Malgré tout, le refus de la réforme reste élevé et les défilés ne manifestent des premiers signes d’essoufflement qu’à l’est de l’Hexagone, d’après les informations disponibles. Les rassemblements ne font pas présager d’un saut de qualité dans l’organisation indépendante. Généralement, les participants sont tiraillés entre une colère bien réelle et un certain sentiment d’impuissance face à la détermination affichée par l’exécutif. La voie de la politisation autonome et offensive n’est donc pas praticable massivement ici et maintenant. Même le soutien aux actions minoritaires des lycéens ne fait pas le plein chez les manifestants. Surtout, la critique de la réforme des retraites demeure très insuffisante, inspirée par l’idée qu’il faut préserver le système tel qu’il est. Ce système paritaire qui aujourd’hui montre toutes ses failles et que seuls les travailleurs sont appelés à combler. L’idée que la retraite est une affaire de salaire et pas de solidarité entre générations successives de travailleurs peine aussi à se frayer un chemin dans la tête des prolétaires en colère.
DES FAUSSES SOLUTIONS
Dans ces conditions, appeler à une grève générale reconductible et illimitée correspond, au mieux, à un doux rêve, au pire, à une posture purement idéologique vouée à désarmer dans la pratique les ouvriers disposés à aller plus loin dans le combat. Proposer le schéma de 1995 n’est pas juste non plus. La nature de l’affrontement de 1995 est profondément différent de celui d’aujourd’hui. À l’époque, le gouvernement Juppé s’était attaqué en priorité aux régimes spéciaux dont ceux de travailleurs dotés d’un pouvoir très élevé de blocage de l’économie du pays comme ceux de la SNCF. Le choix de l’exécutif en place cette année-là lui a coûté cher. Il l’a payé en s’effaçant devant la lutte.

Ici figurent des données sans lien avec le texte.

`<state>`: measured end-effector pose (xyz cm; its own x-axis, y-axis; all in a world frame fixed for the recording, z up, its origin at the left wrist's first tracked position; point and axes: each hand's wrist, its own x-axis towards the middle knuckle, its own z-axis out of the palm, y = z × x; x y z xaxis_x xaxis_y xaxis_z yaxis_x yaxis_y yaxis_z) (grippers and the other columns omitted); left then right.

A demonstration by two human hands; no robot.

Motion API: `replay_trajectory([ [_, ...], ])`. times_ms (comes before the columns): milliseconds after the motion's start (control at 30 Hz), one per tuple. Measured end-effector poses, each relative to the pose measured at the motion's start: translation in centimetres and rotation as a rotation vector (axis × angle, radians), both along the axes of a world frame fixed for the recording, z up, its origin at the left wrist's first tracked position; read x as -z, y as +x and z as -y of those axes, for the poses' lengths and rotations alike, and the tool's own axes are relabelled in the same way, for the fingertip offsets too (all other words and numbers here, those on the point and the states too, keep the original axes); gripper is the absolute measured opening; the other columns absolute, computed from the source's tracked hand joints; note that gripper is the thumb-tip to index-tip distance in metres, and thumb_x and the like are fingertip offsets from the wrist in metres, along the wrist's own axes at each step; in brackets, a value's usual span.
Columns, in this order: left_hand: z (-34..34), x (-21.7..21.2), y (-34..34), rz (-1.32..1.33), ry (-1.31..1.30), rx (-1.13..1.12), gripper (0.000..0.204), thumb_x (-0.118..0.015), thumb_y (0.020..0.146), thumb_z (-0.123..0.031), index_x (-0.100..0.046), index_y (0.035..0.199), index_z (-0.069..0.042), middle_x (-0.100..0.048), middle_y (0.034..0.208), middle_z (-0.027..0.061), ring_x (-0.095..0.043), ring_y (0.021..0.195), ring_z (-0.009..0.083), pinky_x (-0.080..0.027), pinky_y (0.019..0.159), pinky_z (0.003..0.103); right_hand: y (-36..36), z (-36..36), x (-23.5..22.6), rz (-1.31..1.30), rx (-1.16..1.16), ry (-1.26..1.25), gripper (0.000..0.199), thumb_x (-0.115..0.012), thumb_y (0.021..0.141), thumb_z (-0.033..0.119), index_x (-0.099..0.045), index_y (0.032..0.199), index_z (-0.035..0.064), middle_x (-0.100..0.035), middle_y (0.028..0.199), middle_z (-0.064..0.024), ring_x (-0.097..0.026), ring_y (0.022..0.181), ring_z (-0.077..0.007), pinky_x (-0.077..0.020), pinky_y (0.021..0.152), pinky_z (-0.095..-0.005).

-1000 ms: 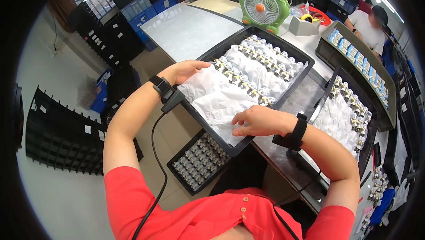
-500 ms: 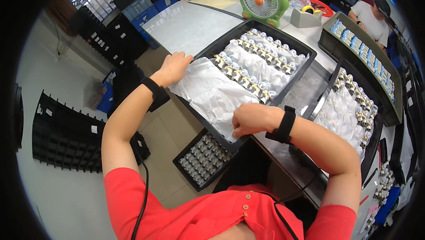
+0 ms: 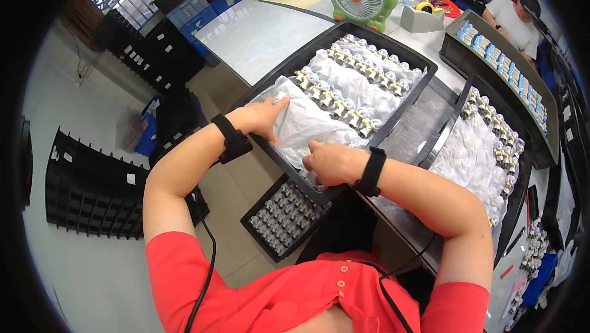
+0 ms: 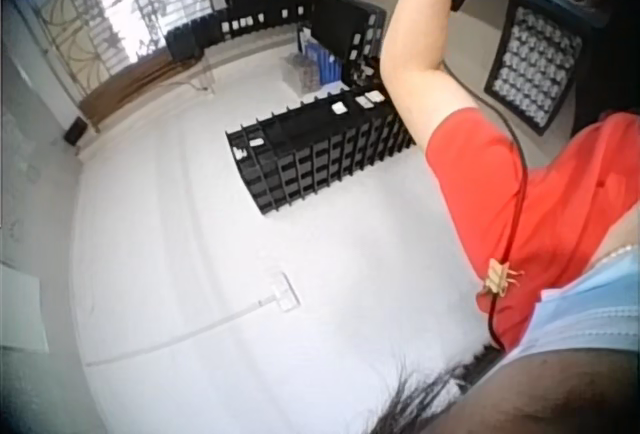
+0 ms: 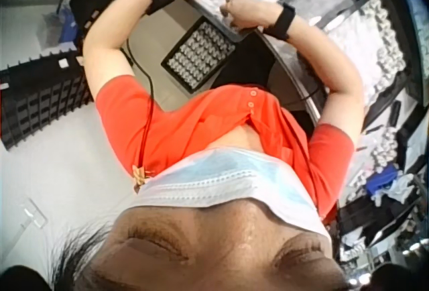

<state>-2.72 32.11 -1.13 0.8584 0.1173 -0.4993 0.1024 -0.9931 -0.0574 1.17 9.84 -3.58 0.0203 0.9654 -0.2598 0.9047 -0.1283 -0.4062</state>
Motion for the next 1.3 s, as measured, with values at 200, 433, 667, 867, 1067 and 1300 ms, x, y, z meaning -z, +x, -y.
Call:
replay_trajectory([
  [200,-0.7,1.5,0.8,-0.061,0.051,-0.073,0.093,-0.086,0.057,-0.041,-0.039,0.126,0.001,-0.047,0.129,0.0237,-0.054,0.113,0.0384,-0.047,0.091,0.044,0.4,0.8,-2.2,-0.086,0.02,-0.29,0.037,-0.051,0.09,0.037,-0.064,0.108,0.0076,-0.067,0.095,-0.0146,-0.062,0.094,-0.0323,-0.0475,0.082,-0.0413],
  [433,-0.9,-0.9,0.6,-0.072,0.05,0.002,0.079,-0.076,0.066,-0.05,-0.051,0.122,-0.001,-0.061,0.114,0.0193,-0.058,0.108,0.0326,-0.045,0.091,0.04,4.3,3.9,-6.8,-0.255,0.204,0.141,0.025,-0.053,0.09,0.021,-0.064,0.105,0.0042,-0.067,0.09,-0.0164,-0.065,0.081,-0.0307,-0.0503,0.073,-0.0362],
  [667,0.7,0.2,-0.6,0.013,-0.147,0.11,0.065,-0.071,0.07,-0.051,-0.06,0.112,-0.003,-0.064,0.101,0.0207,-0.06,0.099,0.0365,-0.047,0.084,0.042,3.5,8.2,-7.0,-0.168,0.184,0.147,0.024,-0.057,0.09,0.018,-0.062,0.103,-0.0012,-0.065,0.093,-0.0172,-0.063,0.088,-0.0321,-0.0487,0.079,-0.0379],
  [867,1.2,0.8,0.2,-0.085,-0.034,0.076,0.059,-0.07,0.072,-0.05,-0.062,0.107,-0.004,-0.065,0.101,0.02,-0.061,0.099,0.0349,-0.047,0.083,0.042,-0.8,12.1,-10.7,-0.13,0.132,0.308,0.022,-0.061,0.084,0.015,-0.06,0.101,0.0008,-0.062,0.094,-0.0167,-0.06,0.086,-0.0352,-0.0479,0.076,-0.0399],
  [1067,3.8,0.9,-0.9,0.085,-0.107,0.146,0.05,-0.069,0.074,-0.046,-0.064,0.105,-0.007,-0.065,0.1,0.0171,-0.061,0.098,0.0341,-0.047,0.083,0.041,-5.7,16.3,-16.0,0.218,0.083,0.727,0.022,-0.065,0.074,0.011,-0.063,0.095,0.0049,-0.06,0.087,-0.0085,-0.059,0.076,-0.0266,-0.0478,0.067,-0.0377],
  [1300,9.9,-4.7,0.0,0.274,-0.079,0.174,0.043,-0.069,0.078,-0.038,-0.063,0.106,-0.005,-0.066,0.093,0.0177,-0.063,0.09,0.0305,-0.048,0.079,0.038,-11.4,22.6,-18.6,0.45,0.076,0.961,0.022,-0.066,0.071,0.008,-0.064,0.092,0.0048,-0.06,0.081,-0.008,-0.059,0.071,-0.0247,-0.0467,0.063,-0.0366],
])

Aujourd’hui, le couperet sur les retraites des salariés des secteurs les plus à même de devenir le levier d’un affrontement plus large contre l’État, les patrons et leur gouvernement, n’est pas tombé. Ceux-ci ont été, pour l’instant, épargnés dans la première série de mesures. Leur tour viendra bien sûr, mais sensiblement plus tard. Ici, comme dans la modification des rapports de force généraux entre les classes en faveur du capital, le gel prolongé des salaires réels et les effets de fragilisation des conditions d’emploi induits par la crise, réside la raison du caractère hautement improbable de la réitération du schéma relativement gagnant de 1995.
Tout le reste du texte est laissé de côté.